Data excerpts
__________
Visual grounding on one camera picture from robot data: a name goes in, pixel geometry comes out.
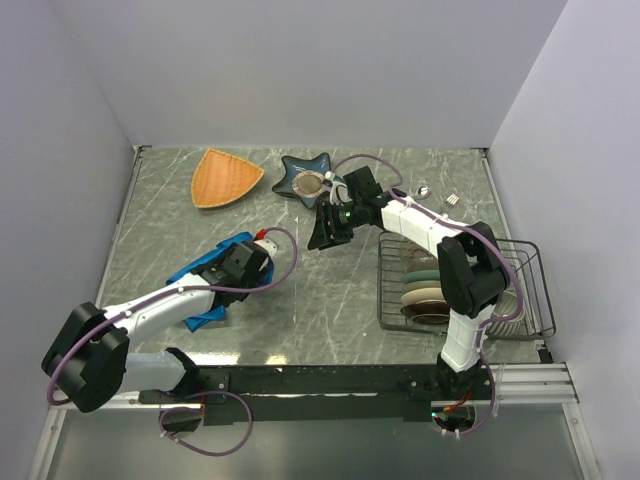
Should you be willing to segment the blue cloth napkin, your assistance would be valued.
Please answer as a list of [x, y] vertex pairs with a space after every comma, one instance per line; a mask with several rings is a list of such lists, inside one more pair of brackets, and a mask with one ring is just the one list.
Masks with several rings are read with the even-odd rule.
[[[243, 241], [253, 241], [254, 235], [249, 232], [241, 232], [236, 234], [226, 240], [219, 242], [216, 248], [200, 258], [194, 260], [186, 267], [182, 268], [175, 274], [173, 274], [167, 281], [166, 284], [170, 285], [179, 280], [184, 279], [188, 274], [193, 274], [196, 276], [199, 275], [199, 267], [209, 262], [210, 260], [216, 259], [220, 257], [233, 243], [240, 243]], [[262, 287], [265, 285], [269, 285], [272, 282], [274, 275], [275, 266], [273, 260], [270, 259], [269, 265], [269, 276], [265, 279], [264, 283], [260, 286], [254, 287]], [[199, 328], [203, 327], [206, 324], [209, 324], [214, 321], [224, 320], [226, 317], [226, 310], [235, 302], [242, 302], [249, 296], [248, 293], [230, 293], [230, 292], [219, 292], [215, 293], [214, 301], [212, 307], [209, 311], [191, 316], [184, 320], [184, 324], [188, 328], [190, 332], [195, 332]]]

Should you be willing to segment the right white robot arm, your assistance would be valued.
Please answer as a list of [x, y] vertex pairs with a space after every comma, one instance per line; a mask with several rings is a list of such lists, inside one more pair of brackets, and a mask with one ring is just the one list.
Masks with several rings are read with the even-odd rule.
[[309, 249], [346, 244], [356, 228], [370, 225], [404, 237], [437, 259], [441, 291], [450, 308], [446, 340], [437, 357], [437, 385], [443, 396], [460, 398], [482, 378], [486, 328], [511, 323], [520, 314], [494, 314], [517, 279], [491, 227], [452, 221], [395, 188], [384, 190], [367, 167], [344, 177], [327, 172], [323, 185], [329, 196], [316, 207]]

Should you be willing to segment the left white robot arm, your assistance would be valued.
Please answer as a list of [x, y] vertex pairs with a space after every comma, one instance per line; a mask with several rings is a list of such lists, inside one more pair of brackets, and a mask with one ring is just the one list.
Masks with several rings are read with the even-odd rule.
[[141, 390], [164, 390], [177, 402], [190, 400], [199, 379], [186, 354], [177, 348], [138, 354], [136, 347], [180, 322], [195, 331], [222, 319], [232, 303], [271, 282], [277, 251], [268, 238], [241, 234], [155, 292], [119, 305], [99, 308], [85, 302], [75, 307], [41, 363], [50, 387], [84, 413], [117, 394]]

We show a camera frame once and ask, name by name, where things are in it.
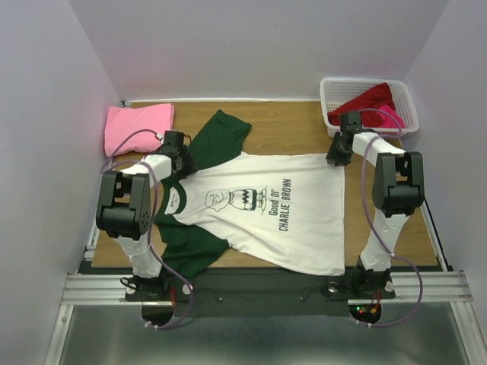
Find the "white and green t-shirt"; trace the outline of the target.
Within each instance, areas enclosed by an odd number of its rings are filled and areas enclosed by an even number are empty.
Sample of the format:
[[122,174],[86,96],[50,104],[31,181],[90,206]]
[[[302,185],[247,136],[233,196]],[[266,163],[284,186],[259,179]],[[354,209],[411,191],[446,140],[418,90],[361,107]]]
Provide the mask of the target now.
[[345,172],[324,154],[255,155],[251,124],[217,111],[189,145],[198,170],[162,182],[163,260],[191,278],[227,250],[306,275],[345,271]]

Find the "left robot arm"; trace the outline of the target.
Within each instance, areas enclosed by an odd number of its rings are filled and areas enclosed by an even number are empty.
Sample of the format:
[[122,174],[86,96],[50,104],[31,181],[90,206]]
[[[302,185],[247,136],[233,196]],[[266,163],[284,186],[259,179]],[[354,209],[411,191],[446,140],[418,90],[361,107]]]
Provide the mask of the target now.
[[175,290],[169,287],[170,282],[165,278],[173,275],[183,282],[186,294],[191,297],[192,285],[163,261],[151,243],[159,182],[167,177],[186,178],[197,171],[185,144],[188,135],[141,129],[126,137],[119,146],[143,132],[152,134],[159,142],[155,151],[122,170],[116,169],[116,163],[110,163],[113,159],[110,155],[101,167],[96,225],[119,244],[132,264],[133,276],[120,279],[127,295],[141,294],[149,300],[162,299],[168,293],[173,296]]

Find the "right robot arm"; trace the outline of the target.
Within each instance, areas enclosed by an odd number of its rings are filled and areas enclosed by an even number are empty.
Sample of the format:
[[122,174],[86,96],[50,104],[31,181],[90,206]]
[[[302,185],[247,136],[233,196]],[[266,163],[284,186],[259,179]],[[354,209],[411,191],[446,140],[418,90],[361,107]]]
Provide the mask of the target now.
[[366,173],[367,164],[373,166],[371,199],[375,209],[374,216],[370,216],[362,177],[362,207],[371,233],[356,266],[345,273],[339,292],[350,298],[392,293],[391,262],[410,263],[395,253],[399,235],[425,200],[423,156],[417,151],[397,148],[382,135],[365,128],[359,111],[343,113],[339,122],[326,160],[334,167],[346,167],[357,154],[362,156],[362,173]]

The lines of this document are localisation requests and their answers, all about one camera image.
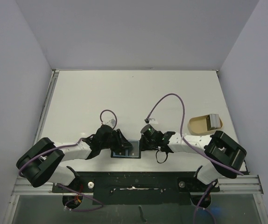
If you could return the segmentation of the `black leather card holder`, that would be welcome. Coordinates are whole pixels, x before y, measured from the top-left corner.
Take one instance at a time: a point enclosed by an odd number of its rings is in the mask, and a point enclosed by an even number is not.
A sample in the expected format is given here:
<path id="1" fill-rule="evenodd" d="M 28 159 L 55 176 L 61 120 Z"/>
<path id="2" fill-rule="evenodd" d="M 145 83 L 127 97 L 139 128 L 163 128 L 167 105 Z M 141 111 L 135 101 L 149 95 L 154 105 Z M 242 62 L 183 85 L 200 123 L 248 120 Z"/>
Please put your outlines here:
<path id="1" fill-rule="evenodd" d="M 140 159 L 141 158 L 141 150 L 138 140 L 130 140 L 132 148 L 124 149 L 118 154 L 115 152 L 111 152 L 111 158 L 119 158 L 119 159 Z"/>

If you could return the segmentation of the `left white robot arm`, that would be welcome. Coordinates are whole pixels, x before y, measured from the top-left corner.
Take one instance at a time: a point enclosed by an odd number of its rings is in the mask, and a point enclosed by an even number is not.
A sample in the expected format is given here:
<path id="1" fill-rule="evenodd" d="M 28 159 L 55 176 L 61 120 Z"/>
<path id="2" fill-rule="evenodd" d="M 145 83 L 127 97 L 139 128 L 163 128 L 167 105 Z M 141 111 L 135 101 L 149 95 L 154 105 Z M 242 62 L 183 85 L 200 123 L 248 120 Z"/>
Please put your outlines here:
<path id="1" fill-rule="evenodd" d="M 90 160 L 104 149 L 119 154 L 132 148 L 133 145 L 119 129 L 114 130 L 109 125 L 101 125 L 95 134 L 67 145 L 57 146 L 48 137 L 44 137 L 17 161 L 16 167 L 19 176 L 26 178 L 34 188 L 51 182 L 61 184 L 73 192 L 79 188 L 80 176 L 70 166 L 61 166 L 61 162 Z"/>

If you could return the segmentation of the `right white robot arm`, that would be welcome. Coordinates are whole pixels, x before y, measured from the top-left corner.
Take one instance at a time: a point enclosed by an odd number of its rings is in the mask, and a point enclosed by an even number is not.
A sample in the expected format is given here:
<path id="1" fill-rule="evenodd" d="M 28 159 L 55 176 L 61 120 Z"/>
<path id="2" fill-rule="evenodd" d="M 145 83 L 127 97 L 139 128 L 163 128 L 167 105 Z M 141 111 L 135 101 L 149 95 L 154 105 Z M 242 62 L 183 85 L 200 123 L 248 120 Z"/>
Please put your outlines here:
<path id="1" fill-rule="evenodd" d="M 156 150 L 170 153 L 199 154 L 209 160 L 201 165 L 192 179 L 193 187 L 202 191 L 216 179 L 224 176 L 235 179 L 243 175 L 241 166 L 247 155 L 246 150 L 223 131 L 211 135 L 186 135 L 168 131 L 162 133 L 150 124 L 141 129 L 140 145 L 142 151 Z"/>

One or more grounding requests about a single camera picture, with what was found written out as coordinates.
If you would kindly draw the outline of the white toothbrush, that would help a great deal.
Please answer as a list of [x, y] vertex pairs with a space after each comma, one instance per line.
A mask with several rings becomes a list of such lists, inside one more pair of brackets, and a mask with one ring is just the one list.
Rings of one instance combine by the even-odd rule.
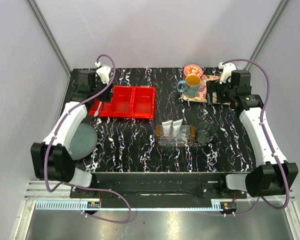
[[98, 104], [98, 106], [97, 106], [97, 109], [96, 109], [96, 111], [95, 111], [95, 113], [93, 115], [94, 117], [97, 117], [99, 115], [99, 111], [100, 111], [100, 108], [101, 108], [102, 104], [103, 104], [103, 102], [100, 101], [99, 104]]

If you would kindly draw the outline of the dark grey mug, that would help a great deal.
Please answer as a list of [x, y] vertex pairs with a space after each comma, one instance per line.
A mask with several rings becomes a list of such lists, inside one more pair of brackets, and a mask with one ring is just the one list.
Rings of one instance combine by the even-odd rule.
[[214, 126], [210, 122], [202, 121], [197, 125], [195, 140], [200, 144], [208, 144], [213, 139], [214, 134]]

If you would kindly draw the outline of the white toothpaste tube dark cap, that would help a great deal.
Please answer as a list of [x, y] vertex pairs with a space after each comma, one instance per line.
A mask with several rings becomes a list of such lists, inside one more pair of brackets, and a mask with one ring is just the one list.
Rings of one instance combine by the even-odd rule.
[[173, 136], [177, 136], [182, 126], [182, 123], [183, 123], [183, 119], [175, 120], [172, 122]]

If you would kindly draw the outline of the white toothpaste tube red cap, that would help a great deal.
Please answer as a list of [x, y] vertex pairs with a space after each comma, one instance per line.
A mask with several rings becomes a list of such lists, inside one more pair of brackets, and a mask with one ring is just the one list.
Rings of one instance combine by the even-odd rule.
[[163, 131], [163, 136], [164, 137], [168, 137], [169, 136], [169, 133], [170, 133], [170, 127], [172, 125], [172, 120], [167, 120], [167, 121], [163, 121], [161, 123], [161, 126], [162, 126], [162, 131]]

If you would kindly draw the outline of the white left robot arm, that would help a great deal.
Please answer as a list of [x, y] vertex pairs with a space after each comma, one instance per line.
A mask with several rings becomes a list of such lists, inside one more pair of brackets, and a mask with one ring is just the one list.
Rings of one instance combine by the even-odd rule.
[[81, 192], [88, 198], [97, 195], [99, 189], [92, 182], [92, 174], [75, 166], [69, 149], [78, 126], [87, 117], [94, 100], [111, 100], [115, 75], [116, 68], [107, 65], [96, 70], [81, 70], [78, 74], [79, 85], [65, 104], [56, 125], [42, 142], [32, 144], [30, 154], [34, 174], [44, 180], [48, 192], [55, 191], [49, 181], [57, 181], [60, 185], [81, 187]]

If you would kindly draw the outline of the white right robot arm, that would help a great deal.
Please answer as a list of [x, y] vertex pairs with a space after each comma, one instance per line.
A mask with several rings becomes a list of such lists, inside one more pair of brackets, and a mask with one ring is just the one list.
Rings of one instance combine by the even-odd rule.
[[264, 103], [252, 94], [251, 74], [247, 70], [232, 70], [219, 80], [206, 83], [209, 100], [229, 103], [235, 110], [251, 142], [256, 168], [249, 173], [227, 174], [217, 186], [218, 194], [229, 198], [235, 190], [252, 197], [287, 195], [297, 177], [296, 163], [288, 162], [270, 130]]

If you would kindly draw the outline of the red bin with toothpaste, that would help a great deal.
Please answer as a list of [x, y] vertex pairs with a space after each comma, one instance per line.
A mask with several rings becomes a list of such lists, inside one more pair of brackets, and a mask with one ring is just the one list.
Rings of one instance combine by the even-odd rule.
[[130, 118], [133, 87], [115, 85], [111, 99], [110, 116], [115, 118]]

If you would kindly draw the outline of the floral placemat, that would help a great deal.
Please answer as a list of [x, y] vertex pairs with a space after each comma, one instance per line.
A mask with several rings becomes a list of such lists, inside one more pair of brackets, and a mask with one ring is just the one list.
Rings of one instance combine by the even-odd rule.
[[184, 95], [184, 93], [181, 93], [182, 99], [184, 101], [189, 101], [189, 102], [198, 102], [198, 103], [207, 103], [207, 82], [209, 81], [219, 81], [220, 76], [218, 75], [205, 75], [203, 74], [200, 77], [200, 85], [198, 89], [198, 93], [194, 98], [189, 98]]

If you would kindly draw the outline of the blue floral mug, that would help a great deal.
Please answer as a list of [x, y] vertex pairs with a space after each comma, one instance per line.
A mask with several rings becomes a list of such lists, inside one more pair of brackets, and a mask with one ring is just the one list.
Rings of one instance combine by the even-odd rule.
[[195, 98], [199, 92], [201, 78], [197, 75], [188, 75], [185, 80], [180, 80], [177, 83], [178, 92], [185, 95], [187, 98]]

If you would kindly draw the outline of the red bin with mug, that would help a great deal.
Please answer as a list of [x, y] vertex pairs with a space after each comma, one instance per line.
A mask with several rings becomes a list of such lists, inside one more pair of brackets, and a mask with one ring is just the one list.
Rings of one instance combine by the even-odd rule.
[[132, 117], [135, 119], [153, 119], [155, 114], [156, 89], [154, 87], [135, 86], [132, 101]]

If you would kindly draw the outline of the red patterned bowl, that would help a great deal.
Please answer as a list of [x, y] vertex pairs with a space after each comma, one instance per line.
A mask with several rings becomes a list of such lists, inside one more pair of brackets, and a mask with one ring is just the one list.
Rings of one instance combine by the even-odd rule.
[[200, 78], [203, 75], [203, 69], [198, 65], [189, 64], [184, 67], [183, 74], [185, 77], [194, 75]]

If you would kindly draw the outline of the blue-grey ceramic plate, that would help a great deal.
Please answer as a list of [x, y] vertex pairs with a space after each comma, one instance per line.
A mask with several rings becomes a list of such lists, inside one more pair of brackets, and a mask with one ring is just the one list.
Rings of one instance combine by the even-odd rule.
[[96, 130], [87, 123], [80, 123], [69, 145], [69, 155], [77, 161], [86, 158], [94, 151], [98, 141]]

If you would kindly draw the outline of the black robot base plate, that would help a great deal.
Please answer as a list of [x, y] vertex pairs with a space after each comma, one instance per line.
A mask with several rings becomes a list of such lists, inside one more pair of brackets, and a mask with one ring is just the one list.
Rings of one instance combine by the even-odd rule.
__________
Task to complete: Wherever the word "name" appears in a line of the data above, copy that line.

Output for this task:
Visual grounding on one camera picture from robot data: a name goes in, pixel geometry comes out.
We show a camera frame once and ask, name by name, where things are in it.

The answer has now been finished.